▶ [WHAT YOU ARE ASKED TO DO]
Go through the listing and retype each line exactly.
:: GIVEN INFORMATION ::
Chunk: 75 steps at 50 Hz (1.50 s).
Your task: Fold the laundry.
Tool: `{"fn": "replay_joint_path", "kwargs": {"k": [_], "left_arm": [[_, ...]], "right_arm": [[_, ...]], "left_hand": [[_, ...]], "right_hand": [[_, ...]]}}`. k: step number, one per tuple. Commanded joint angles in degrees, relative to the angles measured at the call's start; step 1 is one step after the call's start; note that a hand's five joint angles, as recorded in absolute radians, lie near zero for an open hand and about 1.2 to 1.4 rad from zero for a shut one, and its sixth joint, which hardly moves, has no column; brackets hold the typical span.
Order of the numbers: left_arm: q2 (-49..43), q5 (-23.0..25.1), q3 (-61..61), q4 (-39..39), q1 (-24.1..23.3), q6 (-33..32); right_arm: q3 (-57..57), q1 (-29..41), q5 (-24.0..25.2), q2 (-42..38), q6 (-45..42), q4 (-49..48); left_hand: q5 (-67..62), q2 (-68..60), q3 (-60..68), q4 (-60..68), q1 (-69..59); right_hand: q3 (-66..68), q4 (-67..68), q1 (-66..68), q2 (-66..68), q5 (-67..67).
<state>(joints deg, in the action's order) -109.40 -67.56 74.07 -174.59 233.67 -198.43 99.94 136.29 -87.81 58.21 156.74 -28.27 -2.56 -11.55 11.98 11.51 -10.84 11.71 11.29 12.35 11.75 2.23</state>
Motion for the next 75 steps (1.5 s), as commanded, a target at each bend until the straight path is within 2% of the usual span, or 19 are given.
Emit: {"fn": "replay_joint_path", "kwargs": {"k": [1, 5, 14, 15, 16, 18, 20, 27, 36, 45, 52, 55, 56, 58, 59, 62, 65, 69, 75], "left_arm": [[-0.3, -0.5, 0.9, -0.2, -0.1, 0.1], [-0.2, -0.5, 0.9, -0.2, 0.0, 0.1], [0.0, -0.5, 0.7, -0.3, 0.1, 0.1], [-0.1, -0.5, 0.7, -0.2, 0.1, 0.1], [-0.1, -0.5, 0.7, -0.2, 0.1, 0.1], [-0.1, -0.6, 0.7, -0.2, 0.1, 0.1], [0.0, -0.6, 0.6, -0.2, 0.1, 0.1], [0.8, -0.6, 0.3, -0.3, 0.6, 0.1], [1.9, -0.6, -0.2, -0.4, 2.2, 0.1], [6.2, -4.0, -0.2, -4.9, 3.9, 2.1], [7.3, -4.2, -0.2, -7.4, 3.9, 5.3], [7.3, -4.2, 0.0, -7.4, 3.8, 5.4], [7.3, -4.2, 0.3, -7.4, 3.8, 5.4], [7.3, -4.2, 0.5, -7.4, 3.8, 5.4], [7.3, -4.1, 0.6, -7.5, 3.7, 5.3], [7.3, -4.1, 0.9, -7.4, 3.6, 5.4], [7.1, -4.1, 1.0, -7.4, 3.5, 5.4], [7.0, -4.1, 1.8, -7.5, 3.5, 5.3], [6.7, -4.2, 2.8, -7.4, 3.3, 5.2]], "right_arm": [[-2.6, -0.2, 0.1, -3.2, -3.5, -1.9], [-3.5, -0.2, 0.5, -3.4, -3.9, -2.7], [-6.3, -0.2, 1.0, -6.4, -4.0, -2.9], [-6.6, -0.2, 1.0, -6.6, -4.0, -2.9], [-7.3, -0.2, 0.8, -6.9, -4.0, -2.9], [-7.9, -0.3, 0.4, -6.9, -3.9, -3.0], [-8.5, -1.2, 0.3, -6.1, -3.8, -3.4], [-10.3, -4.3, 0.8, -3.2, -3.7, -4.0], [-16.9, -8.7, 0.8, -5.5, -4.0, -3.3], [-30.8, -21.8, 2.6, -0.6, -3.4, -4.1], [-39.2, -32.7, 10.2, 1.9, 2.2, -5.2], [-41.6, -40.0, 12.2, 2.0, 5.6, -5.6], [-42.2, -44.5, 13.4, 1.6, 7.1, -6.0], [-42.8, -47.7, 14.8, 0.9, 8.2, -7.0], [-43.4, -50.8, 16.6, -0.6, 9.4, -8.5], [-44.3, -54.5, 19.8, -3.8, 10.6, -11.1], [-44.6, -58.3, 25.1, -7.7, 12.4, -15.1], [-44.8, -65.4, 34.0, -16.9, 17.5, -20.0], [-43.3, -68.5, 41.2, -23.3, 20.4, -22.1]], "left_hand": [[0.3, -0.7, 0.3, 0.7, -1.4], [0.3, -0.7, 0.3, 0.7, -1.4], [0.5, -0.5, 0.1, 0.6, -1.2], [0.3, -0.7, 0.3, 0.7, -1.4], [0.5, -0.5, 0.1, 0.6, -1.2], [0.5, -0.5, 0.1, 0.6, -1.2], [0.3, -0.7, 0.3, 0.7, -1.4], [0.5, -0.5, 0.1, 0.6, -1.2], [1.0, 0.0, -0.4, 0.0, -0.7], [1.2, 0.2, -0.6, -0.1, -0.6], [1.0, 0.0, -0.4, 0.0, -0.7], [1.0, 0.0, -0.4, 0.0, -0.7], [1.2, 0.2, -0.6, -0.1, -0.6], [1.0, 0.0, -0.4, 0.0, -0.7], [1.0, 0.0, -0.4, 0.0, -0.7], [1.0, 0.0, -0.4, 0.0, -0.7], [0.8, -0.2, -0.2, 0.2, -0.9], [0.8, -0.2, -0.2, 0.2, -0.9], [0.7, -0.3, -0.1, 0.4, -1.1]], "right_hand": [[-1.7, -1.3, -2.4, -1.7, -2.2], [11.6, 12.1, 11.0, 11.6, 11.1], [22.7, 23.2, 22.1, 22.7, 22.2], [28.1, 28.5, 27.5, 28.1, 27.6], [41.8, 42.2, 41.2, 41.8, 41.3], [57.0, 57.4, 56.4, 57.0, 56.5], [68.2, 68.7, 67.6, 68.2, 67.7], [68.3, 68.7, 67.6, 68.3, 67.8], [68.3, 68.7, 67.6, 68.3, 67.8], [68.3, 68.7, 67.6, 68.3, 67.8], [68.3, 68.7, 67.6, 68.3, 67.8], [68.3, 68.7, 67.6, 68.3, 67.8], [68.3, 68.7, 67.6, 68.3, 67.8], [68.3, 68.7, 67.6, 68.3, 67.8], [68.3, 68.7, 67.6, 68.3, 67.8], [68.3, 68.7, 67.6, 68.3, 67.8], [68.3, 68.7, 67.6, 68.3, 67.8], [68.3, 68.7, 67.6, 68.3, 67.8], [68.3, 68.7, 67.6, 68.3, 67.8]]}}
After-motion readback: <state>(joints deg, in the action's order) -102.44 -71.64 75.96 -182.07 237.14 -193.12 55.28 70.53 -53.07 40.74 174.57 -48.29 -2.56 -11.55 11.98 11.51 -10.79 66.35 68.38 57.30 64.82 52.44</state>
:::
▶ [SOLUTION]
Chunk: 75 steps at 50 Hz (1.50 s).
Your task: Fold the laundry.
Tool: `{"fn": "replay_joint_path", "kwargs": {"k": [_], "left_arm": [[_, ...]], "right_arm": [[_, ...]], "left_hand": [[_, ...]], "right_hand": [[_, ...]]}}`. k: step number, one per tuple. Commanded joint angles in degrees, relative to the angles measured at the call's start; step 1 is one step after the call's start; note that a hand's five joint angles, as recorded in absolute radians, lie near zero for an open hand and about 1.2 to 1.4 rad from zero for a shut one, and its sixth joint, which hardly moves, has no column; brackets hold the typical span.
Order of the numbers: left_arm: q2 (-49..43), q5 (-23.0..25.1), q3 (-61..61), q4 (-39..39), q1 (-24.1..23.3), q6 (-33..32); right_arm: q3 (-57..57), q1 (-29..41), q5 (-24.0..25.2), q2 (-42..38), q6 (-45..42), q4 (-49..48); left_hand: q5 (-67..62), q2 (-68..60), q3 (-60..68), q4 (-60..68), q1 (-69..59); right_hand: q3 (-66..68), q4 (-67..68), q1 (-66..68), q2 (-66..68), q5 (-67..67).
<state>(joints deg, in the action's order) -109.40 -67.56 74.07 -174.59 233.67 -198.43 99.94 136.29 -87.81 58.21 156.74 -28.27 -2.56 -11.55 11.98 11.51 -10.84 11.71 11.29 12.35 11.75 2.23</state>
Motion for the next 75 steps (1.5 s), as commanded, a target at each bend until the straight path is within 2% of the usual span, or 19 are given.
Emit: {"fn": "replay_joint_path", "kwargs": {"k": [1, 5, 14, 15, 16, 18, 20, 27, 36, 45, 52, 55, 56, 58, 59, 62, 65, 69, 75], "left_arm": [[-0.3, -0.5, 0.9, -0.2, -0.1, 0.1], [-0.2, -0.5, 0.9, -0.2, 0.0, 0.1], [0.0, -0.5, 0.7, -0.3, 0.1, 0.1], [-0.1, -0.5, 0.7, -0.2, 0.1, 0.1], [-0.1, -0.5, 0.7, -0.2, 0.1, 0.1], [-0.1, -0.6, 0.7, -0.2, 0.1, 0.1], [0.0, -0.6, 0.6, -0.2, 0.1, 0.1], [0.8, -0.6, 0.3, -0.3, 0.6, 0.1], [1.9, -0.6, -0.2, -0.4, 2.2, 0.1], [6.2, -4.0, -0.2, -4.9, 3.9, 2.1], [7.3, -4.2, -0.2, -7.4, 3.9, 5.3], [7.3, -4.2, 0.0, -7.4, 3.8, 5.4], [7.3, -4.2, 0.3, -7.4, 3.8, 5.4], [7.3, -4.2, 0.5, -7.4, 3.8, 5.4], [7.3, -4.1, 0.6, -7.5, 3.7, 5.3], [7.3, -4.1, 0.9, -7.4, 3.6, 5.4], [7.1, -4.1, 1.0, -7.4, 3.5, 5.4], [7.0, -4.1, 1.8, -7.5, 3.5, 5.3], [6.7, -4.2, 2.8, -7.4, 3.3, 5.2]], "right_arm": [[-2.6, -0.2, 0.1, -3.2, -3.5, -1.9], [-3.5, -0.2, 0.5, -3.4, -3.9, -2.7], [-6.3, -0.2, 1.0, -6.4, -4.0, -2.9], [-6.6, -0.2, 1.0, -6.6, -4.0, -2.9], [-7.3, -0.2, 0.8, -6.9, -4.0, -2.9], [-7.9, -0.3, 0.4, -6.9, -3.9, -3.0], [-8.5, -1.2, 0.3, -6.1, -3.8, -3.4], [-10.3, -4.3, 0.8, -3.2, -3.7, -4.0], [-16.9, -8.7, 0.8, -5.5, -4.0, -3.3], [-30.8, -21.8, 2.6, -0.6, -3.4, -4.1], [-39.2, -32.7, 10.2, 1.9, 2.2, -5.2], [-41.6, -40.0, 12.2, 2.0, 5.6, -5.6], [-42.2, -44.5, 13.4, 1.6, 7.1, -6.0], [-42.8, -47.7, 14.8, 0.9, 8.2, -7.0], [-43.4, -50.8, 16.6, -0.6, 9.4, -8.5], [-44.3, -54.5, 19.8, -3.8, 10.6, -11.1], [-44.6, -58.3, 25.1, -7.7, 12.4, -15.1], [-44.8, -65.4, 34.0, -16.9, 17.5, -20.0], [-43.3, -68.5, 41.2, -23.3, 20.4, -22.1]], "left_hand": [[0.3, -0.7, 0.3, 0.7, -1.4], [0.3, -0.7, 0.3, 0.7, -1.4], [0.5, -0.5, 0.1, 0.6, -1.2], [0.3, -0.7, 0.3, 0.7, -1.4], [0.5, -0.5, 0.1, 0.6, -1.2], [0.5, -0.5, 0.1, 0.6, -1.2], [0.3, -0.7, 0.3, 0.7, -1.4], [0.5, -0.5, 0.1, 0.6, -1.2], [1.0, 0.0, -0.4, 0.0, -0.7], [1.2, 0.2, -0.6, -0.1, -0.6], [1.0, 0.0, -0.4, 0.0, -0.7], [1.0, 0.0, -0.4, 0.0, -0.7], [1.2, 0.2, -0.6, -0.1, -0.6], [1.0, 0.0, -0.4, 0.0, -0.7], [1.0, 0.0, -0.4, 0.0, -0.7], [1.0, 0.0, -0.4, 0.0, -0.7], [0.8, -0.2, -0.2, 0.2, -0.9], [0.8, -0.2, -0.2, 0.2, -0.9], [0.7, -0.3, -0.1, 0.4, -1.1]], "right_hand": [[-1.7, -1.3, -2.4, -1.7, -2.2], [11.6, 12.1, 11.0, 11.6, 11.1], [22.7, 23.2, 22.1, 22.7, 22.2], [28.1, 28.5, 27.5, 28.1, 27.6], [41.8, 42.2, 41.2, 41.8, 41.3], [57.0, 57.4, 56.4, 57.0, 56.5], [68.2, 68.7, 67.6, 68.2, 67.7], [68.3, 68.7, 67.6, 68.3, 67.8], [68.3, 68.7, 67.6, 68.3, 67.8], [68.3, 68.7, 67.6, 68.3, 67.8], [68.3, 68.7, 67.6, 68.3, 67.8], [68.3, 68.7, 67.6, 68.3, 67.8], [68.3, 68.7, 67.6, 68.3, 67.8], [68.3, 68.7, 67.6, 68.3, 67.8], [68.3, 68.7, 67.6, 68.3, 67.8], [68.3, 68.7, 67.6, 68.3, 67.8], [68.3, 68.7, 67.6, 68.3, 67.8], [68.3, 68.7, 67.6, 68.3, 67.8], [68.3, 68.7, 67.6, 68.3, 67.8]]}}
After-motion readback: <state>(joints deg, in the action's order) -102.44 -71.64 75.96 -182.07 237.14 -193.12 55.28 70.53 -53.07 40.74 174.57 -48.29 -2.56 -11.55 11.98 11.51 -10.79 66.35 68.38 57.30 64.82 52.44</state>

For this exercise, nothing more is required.